Source information section start

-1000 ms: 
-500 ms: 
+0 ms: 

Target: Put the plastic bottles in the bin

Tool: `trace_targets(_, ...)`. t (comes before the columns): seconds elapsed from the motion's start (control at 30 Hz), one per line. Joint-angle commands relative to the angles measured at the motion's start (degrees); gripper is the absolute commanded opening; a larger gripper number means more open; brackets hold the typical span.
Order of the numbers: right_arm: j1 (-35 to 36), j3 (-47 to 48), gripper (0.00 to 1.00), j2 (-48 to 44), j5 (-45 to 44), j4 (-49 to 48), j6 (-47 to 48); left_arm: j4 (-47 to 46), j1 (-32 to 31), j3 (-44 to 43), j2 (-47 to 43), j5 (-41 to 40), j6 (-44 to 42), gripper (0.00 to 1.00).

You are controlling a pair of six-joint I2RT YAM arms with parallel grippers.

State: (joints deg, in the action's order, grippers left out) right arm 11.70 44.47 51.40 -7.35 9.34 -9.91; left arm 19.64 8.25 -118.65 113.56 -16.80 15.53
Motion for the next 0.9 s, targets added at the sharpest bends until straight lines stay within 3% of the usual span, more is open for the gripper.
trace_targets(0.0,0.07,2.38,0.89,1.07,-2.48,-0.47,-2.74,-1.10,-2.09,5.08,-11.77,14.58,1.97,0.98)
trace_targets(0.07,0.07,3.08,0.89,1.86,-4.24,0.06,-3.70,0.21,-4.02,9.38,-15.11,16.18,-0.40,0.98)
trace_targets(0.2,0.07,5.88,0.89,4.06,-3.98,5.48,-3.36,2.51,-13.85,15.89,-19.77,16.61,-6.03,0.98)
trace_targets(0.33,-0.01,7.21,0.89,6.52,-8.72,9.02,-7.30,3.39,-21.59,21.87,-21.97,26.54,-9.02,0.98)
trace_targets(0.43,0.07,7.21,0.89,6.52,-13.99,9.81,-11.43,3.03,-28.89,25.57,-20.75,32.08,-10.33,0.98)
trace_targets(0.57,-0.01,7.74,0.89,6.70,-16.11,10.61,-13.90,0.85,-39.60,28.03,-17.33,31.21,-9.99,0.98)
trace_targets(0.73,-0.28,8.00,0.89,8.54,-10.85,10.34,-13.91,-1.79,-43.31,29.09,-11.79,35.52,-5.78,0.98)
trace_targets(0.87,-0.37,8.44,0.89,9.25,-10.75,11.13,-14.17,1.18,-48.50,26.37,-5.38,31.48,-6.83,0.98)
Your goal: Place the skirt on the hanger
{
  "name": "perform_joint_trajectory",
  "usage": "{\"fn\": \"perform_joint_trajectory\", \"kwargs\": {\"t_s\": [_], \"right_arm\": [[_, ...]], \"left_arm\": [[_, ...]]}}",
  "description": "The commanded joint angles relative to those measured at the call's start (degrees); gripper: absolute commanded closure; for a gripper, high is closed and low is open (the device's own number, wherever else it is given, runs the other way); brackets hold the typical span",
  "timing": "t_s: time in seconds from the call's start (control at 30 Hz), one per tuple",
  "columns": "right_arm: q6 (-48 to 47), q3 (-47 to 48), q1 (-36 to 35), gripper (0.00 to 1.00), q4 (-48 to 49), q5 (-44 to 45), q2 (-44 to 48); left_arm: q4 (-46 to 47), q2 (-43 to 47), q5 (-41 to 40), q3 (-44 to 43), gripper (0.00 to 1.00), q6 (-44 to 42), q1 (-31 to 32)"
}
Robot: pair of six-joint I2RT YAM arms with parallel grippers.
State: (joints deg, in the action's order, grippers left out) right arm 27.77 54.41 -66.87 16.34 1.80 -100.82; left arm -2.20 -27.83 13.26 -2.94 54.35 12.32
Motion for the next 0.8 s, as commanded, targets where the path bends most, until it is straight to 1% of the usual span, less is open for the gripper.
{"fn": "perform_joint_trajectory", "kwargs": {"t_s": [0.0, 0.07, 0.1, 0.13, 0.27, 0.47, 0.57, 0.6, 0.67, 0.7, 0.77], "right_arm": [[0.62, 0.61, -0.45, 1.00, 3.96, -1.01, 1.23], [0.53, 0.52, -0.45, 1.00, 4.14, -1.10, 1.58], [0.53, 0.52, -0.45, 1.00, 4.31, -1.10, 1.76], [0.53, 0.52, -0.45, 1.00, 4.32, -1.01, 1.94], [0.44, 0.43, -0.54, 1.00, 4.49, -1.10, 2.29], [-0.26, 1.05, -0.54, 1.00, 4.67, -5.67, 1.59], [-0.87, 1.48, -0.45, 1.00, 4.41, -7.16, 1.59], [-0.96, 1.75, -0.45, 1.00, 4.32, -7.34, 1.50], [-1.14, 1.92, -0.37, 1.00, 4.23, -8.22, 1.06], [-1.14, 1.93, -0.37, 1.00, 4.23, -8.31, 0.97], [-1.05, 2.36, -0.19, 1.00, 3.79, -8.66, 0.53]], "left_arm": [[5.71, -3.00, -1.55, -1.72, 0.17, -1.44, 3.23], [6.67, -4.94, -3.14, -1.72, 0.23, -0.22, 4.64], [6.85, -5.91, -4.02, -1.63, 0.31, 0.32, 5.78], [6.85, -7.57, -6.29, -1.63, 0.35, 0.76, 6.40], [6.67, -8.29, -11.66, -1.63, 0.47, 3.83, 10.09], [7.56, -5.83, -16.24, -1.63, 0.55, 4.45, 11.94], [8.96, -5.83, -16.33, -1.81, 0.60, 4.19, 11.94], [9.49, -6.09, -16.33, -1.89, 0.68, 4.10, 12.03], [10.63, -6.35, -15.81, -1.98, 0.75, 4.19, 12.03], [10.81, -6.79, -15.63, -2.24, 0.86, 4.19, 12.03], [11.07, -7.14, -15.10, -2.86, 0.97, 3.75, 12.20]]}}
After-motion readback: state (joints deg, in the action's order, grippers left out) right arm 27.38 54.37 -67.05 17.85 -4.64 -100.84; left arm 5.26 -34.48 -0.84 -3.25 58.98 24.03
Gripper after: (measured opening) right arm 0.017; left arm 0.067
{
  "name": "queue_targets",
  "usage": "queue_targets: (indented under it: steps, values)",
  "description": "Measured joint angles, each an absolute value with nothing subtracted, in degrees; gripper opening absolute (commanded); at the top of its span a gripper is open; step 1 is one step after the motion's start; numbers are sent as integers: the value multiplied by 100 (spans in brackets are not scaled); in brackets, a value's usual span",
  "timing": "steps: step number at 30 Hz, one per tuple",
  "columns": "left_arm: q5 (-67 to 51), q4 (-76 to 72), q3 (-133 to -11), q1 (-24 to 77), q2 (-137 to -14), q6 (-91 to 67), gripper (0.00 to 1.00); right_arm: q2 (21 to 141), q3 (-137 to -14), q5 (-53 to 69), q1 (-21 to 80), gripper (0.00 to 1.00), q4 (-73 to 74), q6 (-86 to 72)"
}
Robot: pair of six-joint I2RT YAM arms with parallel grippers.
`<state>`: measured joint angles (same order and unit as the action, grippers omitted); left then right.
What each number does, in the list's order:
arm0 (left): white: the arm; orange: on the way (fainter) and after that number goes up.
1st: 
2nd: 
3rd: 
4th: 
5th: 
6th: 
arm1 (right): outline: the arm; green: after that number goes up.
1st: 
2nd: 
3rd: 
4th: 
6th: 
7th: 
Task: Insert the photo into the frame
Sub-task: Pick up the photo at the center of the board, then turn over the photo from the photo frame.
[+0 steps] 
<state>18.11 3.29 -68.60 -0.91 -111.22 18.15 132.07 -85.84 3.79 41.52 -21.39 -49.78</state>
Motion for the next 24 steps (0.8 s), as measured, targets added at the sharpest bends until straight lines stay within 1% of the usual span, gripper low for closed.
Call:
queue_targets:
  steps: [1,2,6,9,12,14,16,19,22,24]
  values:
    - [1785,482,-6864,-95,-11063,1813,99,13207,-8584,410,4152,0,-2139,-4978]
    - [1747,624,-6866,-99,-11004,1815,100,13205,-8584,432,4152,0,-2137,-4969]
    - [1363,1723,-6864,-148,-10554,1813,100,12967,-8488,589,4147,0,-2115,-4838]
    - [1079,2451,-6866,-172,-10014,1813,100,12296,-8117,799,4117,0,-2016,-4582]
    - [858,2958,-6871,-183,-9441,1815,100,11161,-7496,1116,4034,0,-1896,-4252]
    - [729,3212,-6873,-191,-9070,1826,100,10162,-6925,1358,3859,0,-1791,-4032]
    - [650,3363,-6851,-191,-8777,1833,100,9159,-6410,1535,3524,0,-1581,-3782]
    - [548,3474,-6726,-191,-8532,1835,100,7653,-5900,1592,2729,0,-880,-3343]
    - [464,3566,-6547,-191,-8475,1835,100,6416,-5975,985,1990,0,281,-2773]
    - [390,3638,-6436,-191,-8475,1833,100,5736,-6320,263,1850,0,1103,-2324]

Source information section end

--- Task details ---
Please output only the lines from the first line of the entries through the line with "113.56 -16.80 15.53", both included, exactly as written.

--- Answer below ---
-1000 ms: 
-500 ms: 
+0 ms: 

Target: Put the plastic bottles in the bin

Tool: `trace_targets(_, ...)`. t (comes before the columns): seconds elapsed from the motion's start (control at 30 Hz), one per line. Joint-angle commands relative to the angles measured at the motion's start (degrees); gripper is the absolute commanded opening; a larger gripper number means more open; brackets hold the typical span.
Order of the numbers: right_arm: j1 (-35 to 36), j3 (-47 to 48), gripper (0.00 to 1.00), j2 (-48 to 44), j5 (-45 to 44), j4 (-49 to 48), j6 (-47 to 48); left_arm: j4 (-47 to 46), j1 (-32 to 31), j3 (-44 to 43), j2 (-47 to 43), j5 (-41 to 40), j6 (-44 to 42), gripper (0.00 to 1.00).

You are controlling a pair of six-joint I2RT YAM arms with parallel grippers.

State: (joints deg, in the action's order, grippers left out) right arm 11.70 44.47 51.40 -7.35 9.34 -9.91; left arm 19.64 8.25 -118.65 113.56 -16.80 15.53

No further work remains on this exercise.